After overshooting the Clermont-Hérault exit, which required an additional 18 km round trip to go down the Autoroute to the next exit and loop back, I arrived in the town and powered up the iBook for some WiFi sniffing.

At the end of the main street I hit what I thought was pay dirt: a really strong signal, and in a nice shady alley to boot. However once I parked and set myself up in the alley, I found that the WiFi, nice as it was, wasn’t actually connected to the Internet, which rendered it useless for my purposes. Onwards.

I circled a bit more around the downtown, and then headed to the outskirts to see if any of the suburbanites were WiFi-equipped. One of the frustrating things for a wardriver here in France is that the ISP Wanadoo has a gizmo for their subscribers that combines router, WiFi access point, and some sort of TV-over-Internet device. Nice for subscribers, but it has WEP (i.e. password required) enabled by default (which is, in general, a Good Idea; simply frustrating for me); there are 25 Wanadoo access points to one renegade WEP-free one.

Finally, on the edge of town near a Mcdonalds and right in front of a video store I found what I was looking for: super-fast WEP-free WiFi with a parking space in front so I could surf from the comfort of the truck.

My only limit thereafter was battery life and the video store: I had about and hour left on the iBook battery, and about 90 minutes until the video store opened and they would start to mind me taking up their parking space.

Fortunately my task list and my battery ran out at about the same time. I managed to update some Yankee web applications, answer all of my email, download some quick reference guides (I’d forgotten how often I use the web to look things up…) and even tried having an iChat with Dad (which didn’t work, seemingly because the AIM servers were offline this morning).

When I was done, I heeded Catherine’s advice to get something to eat and drink if I felt hungry and thirsty, but managed to ignore her advice to avoid Mcdonalds at all costs, thus making a hat trick of one-time visits to Mcdonalds in foreign countries in an “emergency” — Bangkok, Barcelona, and now Clermont-Hérault. I had a Royale with Cheese (really), which was piping hotter than at home, by suffered from all of the same downsides otherwise.

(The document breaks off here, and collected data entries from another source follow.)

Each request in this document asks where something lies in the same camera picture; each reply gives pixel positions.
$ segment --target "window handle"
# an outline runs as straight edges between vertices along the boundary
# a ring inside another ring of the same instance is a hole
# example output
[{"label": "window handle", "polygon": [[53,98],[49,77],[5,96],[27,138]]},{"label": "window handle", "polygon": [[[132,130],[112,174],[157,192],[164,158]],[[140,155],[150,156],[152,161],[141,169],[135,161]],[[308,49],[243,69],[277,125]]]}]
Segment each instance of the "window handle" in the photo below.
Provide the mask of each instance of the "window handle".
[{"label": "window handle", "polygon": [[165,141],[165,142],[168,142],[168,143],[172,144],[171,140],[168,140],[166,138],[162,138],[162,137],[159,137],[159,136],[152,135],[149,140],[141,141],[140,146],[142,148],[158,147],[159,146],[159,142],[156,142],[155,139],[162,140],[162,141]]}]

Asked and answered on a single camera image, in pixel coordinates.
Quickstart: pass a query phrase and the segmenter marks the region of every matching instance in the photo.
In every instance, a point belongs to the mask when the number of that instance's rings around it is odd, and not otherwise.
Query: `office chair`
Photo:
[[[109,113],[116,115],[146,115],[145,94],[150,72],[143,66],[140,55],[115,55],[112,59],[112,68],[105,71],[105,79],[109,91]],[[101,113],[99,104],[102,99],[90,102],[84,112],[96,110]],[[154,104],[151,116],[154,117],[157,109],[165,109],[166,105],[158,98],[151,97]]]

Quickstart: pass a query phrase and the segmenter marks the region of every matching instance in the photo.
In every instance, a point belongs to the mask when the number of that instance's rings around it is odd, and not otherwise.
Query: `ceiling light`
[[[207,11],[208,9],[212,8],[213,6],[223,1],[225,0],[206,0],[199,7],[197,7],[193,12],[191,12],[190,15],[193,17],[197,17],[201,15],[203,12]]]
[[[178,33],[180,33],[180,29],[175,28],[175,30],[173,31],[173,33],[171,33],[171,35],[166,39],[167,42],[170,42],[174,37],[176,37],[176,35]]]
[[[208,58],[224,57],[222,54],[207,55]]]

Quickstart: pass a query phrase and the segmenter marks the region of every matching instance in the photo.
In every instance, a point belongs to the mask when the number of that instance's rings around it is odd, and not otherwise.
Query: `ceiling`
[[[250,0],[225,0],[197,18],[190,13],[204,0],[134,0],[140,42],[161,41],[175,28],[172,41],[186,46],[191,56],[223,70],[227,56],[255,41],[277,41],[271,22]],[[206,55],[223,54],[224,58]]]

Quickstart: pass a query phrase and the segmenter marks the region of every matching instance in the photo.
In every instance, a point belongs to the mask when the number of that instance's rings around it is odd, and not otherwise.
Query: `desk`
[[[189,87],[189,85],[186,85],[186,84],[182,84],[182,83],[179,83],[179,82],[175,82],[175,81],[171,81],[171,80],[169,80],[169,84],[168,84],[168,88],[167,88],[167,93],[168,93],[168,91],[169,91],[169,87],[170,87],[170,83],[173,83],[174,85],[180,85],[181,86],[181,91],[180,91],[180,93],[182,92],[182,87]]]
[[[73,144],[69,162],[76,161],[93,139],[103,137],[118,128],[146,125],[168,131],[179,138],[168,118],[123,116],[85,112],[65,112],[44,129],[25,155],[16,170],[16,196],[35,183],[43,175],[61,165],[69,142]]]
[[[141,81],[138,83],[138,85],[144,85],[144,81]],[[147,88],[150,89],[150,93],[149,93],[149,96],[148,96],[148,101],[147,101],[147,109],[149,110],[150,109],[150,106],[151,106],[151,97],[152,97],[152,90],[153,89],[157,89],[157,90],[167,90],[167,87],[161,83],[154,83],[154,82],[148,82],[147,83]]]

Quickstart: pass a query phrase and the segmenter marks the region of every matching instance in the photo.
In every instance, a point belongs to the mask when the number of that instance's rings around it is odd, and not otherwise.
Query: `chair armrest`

Thus sated, I got back in the truck and drove home. I decided to stop at Le Glacier, right next to the parking lot for the truck, for an iced coffee and a read through the Daily Telegraph (purchased earlier at the newsstand on the way out of town). Ten minutes in, Catherine and Oliver ambled by on their way back from the playground, thus rounding out our reasonable facsimile of everyday town life.

Returning to our house, we found that the l’Atelier de Musique next door, which had been uninhabited and silent until now, was in fact the studio of a hand drummer. He’s been at it for the last two hours in the back garden with intensity. Faced with the choice of treating this as unwanted noise or an unexpected gift, I chose gift, and have been bouncing along with him at the keyboard throughout.

Comments

Jevon's picture
Jevon on April 26, 2005 - 13:48 Permalink

I have no idea if it is still the same, but my experience in France last summer with my laptop was that every McDonalds had Free and Fast WIFI. About 8 of 10 bars in the Montparnasse area (west of the station) seemed to have it for free as well.